To say that solving the normal equations is mathematically equivalent to gradient-based optimization of the OLS loss function does not imply that the normal equations offer the best numerical method for optimization of the loss function [Epperly 2022]. Beyond the scope of this Module is an assessment of different numerical approaches such as gradient descent and its variants including the Adam method [Sun et. al. 2019], matrix factorizations such as \(SVD\) or \(QR\) [Aggarwal 2020], and mean-centering and standardizing data [Toth 2020].

In addition to facilitating numerical analysis, mean-centering simplifies the linear algebra approach.

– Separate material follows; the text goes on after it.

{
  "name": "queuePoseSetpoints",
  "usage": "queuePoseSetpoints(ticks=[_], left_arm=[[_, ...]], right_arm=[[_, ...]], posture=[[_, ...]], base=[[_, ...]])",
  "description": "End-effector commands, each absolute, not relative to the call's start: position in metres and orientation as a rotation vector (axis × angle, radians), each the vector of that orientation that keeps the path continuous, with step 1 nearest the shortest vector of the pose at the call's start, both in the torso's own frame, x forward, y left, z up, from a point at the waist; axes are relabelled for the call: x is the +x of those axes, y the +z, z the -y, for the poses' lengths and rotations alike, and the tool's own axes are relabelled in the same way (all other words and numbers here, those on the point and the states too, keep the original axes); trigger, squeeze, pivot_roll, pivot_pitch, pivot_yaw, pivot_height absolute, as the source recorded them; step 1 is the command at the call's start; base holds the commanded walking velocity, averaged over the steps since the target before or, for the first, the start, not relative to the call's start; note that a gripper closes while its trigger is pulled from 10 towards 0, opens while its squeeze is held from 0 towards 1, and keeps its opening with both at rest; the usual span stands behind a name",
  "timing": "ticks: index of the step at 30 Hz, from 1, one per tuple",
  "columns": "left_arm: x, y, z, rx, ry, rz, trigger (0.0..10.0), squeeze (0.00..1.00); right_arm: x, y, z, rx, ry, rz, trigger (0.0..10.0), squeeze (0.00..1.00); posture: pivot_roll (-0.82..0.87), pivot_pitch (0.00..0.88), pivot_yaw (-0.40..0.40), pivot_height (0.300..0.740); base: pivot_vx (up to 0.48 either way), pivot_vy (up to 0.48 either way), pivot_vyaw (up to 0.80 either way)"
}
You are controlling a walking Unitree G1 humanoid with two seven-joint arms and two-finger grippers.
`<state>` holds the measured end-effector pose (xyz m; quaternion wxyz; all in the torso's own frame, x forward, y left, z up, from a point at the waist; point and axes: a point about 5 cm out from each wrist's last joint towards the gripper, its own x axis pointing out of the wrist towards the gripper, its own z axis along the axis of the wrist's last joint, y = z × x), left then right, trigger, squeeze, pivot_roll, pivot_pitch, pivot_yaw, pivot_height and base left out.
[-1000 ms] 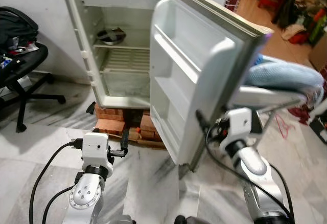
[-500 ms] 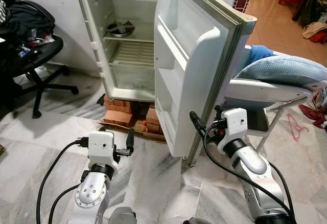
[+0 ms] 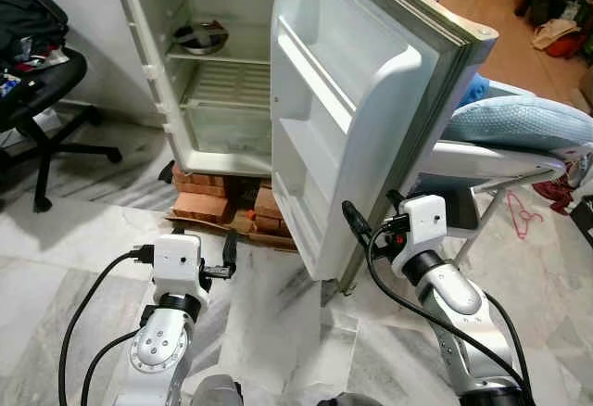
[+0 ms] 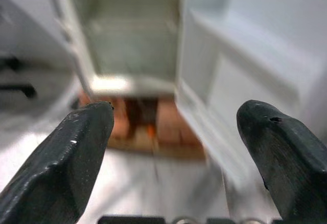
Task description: Restocking fridge
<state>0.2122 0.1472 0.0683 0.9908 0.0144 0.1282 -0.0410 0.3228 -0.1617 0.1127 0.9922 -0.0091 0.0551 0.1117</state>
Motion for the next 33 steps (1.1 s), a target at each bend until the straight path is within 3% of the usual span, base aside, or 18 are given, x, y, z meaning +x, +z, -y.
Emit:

Mean-centered data is obtained from a collection of data points by replacing the original dataset \((x_i,y_i)\) with the data points \((x_i-\bar{x},y_i-\bar{y})\), \(i=1, \dots n\), where \(\bar{x}\) and \(\bar{y}\) are the respective means of the \(x\) and \(y\) coordinates of the original data. One can show that for mean-centered data, \(\hat{c}_0=0\), and the regression line is \(y = \hat{c}_1 x\). Let \(\mathbf{x}=(x_1,x_2,...,x_n)^{tr}\). For mean-centered data, the regression vector \({\bf \hat{y}}=\hat{c}_1\mathbf{x}\) is obtained by projecting the vector \({\bf y}\) directly onto the vector \({\bf x}\) as shown in the figure below.

The variation equation states that the total variation in the y-values is the sum of the explained variation (variation in the corresponding \(y\)-values on the regression line) and the unexplained variation (the sum of squared residuals or twice the value of the loss function \(J\)). For mean-centered data, the total variation is \(\mid\mid \mathbf{y}\mid\mid^2\), the explained variation is \(\mid\mid \hat{c}_1\mathbf{x}\mid\mid^2\) and the unexplained variation is \(\mid\mid \mathbf{y} -\hat{c}_1 \mathbf{x}\mid\mid^2\). In other words, the variation equation for mean-centered data is simply the Pythagorean theorem.

10.2.5. Exercises#

Exercises

Consider the data \((1, 0)\), \((4, 5)\), \((7, 8)\). Use the normal equations to find the least-squares solution line \(y = a + bx\) that best fits the data.
Consider the data \((-1,1)\), \((0,0)\), \((1,2)\), \((2,3)\). Use the normal equations to find the least-squares solution for the parabola \(y=a+bx+cx^2\) that best fits the data.